In .NET 2.0 it uses the String class internally. String is only immutable outside of the System namespace, so StringBuilder can do that.

In .NET 4.0 it was changed to char[].

In 2.0 StringBuilder looked like this

public sealed class StringBuilder : ISerializable
{
    // Fields
    private const string CapacityField = "Capacity";
    internal const int DefaultCapacity = 0x10;
    internal IntPtr m_currentThread;
    internal int m_MaxCapacity;
    internal volatile string m_StringValue; // HERE ----------------------
    private const string MaxCapacityField = "m_MaxCapacity";
    private const string StringValueField = "m_StringValue";
    private const string ThreadIDField = "m_currentThread";

But in 4.0 it looks like this:

public sealed class StringBuilder : ISerializable
{
    // Fields
    private const string CapacityField = "Capacity";
    internal const int DefaultCapacity = 0x10;
    internal char[] m_ChunkChars; // HERE --------------------------------
    internal int m_ChunkLength;
    internal int m_ChunkOffset;
    internal StringBuilder m_ChunkPrevious;
    internal int m_MaxCapacity;
    private const string MaxCapacityField = "m_MaxCapacity";
    internal const int MaxChunkSize = 0x1f40;
    private const string StringValueField = "m_StringValue";
    private const string ThreadIDField = "m_currentThread";

So evidently it was changed from using a string to using a char[].

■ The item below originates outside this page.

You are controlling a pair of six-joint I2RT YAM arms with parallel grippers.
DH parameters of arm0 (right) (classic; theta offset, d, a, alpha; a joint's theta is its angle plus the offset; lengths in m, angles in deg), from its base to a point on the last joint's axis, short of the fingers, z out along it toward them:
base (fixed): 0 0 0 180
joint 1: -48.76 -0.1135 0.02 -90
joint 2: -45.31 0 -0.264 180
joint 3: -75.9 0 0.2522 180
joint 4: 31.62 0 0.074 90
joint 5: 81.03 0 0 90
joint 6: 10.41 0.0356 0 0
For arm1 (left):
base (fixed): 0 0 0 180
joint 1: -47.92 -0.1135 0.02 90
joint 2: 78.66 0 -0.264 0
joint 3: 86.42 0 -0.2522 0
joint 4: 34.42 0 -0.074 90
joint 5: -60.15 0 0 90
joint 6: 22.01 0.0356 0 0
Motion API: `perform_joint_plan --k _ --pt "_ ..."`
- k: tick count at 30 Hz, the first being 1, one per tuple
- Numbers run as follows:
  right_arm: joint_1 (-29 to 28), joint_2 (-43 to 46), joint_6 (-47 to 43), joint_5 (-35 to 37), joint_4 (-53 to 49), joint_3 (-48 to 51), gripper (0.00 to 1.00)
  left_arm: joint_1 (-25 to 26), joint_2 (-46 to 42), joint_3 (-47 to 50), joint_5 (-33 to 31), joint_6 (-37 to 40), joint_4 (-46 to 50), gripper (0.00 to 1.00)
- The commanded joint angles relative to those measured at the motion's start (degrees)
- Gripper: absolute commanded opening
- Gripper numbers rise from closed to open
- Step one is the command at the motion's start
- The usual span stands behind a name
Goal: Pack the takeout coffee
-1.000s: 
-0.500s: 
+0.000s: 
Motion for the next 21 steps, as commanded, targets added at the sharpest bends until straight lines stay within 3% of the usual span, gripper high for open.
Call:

EDIT: Updated answer to reflect changes in .NET 4 (that I only just discovered).

Brian Rasmussen
Had no idea.. Think Im gonna do some reflector magic to satisfy my curiosity :)
cwap
@Brian: as far as I know it holds a `Char` array internally, not a `String` (at least in .NET 4, perhaps this has changed?)
Fredrik Mörk
@Fredrik - in the MS implementation, it really is a `string` that gets mutated
Marc Gravell
@Marc: this got me curious so I checked with Reflector; looks like this has changed. It was a `string` before, now it seems to be a `char` array being manipulated instead.
Fredrik Mörk
@Fredrik - then I take it back!
Marc Gravell
@Fredrik: I was just going through the code in Reflector while you commented. I have updated the answer.
Brian Rasmussen
http://www.nesterovsky-bros.com/weblog/2010/08/25/StringAndStringBuilderInNET4.aspx
0A0D
@0A0D Thanks for the link.
Brian Rasmussen
@Brian: NP. It was posted today so they could have easily copied your answer :)
0A0D
+2  A: 

If I look at .NET Reflector at .NET 2 then I will find this:

public StringBuilder Append(string value)
{
    if (value != null)
    {
        string stringValue = this.m_StringValue;
        IntPtr currentThread = Thread.InternalGetCurrentThread();
        if (this.m_currentThread != currentThread)
        {
            stringValue = string.GetStringForStringBuilder(stringValue, stringValue.Capacity);
        }
        int length = stringValue.Length;
        int requiredLength = length + value.Length;
        if (this.NeedsAllocation(stringValue, requiredLength))
        {
            string newString = this.GetNewString(stringValue, requiredLength);
            newString.AppendInPlace(value, length);
            this.ReplaceString(currentThread, newString);
        }
        else
        {
            stringValue.AppendInPlace(value, length);
            this.ReplaceString(currentThread, stringValue);
        }
    }
    return this;
}

So it is a mutated string instance...

EDIT Except in .NET 4 it is a char[]

Yves M.
@Richard: thanks for the EDIT. Didn't know that fact.
Yves M.
+1  A: 

If you want to see one of the possible implementations (That is similar to the one shipped wit the microsoft implementation up to v3.5) you could see the source of the Mono one on github.

VirtualBlackFox
A: 

Just a guess. It is chunked to avoid the LOH for large string.

lidali